**Work task:**
Retype, word for word, every line of the records below starting at the one that contains "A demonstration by" and ending at the one that contains "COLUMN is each"; include both of those lines and nothing more.

**Data for the task:**
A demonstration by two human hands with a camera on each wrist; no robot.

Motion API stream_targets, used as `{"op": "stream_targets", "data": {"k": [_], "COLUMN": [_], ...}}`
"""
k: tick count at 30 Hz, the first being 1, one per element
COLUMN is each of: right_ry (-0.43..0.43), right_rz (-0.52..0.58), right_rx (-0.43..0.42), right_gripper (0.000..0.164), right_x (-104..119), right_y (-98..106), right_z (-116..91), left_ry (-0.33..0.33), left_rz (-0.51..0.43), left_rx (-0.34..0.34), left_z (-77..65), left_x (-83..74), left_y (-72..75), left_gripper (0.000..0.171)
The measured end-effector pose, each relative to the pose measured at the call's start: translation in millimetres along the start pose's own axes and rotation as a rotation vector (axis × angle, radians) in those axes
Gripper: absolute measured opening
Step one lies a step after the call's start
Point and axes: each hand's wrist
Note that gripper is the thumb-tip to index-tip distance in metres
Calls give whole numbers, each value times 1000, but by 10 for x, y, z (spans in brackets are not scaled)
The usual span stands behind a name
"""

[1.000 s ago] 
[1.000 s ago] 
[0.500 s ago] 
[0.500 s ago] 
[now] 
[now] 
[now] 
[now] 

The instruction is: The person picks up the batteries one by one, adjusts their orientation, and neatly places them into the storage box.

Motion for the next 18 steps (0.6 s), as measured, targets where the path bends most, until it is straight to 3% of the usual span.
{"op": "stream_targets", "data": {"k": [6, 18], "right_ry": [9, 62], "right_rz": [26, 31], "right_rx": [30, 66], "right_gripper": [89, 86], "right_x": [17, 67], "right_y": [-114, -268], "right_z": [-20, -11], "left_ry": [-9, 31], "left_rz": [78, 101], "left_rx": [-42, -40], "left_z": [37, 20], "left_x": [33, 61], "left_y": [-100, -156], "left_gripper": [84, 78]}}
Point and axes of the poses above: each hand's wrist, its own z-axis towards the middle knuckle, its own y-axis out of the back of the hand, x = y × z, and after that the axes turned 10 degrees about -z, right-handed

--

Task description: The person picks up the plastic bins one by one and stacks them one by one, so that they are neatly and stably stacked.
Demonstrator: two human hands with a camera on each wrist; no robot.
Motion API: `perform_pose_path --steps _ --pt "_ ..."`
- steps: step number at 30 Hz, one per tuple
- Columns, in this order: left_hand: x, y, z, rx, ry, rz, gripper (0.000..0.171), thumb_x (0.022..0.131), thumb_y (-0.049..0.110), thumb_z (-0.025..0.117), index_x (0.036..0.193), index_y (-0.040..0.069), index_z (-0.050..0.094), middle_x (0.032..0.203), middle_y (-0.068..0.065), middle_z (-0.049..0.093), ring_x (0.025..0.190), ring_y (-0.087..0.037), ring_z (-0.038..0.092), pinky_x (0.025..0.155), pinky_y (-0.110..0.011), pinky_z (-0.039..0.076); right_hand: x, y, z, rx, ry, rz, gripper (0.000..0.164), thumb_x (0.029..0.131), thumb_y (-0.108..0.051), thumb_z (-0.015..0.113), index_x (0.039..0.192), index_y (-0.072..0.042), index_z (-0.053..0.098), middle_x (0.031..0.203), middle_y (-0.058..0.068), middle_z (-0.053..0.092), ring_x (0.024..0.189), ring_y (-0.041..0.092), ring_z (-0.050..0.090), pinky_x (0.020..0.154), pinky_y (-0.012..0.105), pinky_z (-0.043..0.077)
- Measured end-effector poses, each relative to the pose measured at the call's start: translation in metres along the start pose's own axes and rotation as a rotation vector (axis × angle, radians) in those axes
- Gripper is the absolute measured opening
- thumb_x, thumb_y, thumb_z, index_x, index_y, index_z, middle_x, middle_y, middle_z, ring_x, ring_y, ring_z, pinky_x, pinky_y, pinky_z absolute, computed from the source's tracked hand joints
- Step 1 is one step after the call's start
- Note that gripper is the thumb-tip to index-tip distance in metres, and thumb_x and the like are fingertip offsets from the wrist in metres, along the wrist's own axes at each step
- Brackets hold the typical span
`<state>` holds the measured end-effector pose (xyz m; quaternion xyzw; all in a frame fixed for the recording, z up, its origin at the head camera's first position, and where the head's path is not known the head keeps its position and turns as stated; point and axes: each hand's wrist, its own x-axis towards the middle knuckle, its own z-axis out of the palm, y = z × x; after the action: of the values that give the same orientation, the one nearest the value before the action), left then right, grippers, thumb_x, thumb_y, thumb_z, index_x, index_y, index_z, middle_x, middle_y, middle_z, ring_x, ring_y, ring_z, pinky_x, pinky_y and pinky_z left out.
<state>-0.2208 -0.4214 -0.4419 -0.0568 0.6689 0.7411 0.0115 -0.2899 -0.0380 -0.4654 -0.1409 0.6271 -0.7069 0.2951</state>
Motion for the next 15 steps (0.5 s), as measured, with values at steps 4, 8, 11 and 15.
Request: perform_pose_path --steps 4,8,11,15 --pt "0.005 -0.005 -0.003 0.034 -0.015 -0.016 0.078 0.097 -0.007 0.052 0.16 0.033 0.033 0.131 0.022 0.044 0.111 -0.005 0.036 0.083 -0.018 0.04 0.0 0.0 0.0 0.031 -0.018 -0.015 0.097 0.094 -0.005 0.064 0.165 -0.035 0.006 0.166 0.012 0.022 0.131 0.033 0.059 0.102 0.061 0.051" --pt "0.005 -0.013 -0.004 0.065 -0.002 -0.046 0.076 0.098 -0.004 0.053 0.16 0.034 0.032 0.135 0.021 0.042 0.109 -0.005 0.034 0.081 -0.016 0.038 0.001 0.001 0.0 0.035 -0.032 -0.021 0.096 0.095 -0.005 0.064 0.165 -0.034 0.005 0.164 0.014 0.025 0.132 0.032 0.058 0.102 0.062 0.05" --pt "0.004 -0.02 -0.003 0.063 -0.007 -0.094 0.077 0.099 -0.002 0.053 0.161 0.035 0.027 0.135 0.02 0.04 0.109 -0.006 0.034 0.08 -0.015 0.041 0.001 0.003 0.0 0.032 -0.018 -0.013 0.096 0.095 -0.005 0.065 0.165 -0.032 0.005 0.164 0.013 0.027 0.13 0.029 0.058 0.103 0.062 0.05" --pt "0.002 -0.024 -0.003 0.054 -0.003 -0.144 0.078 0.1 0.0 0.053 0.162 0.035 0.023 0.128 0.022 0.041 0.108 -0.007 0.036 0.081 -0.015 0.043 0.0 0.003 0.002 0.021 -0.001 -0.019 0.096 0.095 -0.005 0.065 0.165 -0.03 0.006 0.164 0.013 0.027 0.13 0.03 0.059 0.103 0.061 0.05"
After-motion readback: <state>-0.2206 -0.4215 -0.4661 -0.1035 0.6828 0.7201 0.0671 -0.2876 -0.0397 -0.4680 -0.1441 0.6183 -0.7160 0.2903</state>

**Answer section:**
A demonstration by two human hands with a camera on each wrist; no robot.

Motion API stream_targets, used as `{"op": "stream_targets", "data": {"k": [_], "COLUMN": [_], ...}}`
"""
k: tick count at 30 Hz, the first being 1, one per element
COLUMN is each of: right_ry (-0.43..0.43), right_rz (-0.52..0.58), right_rx (-0.43..0.42), right_gripper (0.000..0.164), right_x (-104..119), right_y (-98..106), right_z (-116..91), left_ry (-0.33..0.33), left_rz (-0.51..0.43), left_rx (-0.34..0.34), left_z (-77..65), left_x (-83..74), left_y (-72..75), left_gripper (0.000..0.171)

That's the full output for the exercise.